TO DO:
Lines below containing the word "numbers" should be copied out.

DATA SEGMENT:

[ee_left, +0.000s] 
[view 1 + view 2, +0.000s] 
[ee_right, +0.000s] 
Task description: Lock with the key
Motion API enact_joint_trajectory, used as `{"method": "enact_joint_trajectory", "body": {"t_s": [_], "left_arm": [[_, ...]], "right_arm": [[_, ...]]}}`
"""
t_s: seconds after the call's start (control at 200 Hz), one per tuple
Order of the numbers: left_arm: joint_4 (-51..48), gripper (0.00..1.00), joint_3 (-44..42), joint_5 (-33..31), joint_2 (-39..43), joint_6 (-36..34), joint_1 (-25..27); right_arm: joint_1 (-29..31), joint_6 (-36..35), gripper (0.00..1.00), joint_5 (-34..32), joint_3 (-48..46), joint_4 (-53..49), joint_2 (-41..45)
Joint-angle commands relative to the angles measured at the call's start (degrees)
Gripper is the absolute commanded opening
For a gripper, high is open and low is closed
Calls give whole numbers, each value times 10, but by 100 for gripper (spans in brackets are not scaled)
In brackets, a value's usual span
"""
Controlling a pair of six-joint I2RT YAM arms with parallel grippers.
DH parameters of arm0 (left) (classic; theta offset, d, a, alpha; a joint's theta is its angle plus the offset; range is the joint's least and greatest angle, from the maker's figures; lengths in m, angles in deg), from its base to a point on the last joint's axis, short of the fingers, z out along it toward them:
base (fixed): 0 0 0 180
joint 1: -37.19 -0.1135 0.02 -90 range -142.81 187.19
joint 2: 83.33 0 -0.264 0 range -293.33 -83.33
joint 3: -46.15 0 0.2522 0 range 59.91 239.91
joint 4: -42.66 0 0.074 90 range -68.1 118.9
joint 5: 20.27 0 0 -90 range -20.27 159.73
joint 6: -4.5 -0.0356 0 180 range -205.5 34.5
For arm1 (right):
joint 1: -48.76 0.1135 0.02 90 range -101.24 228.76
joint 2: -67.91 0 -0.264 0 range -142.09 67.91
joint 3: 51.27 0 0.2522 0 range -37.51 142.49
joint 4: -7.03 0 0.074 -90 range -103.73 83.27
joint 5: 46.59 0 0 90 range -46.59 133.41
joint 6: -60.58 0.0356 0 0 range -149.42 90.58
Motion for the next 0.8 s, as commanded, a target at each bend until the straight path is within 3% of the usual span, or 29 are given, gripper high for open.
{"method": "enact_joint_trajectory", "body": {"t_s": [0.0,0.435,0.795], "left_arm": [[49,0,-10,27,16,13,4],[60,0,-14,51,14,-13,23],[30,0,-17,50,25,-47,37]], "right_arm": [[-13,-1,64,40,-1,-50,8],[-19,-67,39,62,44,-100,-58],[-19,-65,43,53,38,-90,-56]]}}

TASK RESPONSE:
Order of the numbers: left_arm: joint_4 (-51..48), gripper (0.00..1.00), joint_3 (-44..42), joint_5 (-33..31), joint_2 (-39..43), joint_6 (-36..34), joint_1 (-25..27); right_arm: joint_1 (-29..31), joint_6 (-36..35), gripper (0.00..1.00), joint_5 (-34..32), joint_3 (-48..46), joint_4 (-53..49), joint_2 (-41..45)
Calls give whole numbers, each value times 10, but by 100 for gripper (spans in brackets are not scaled)

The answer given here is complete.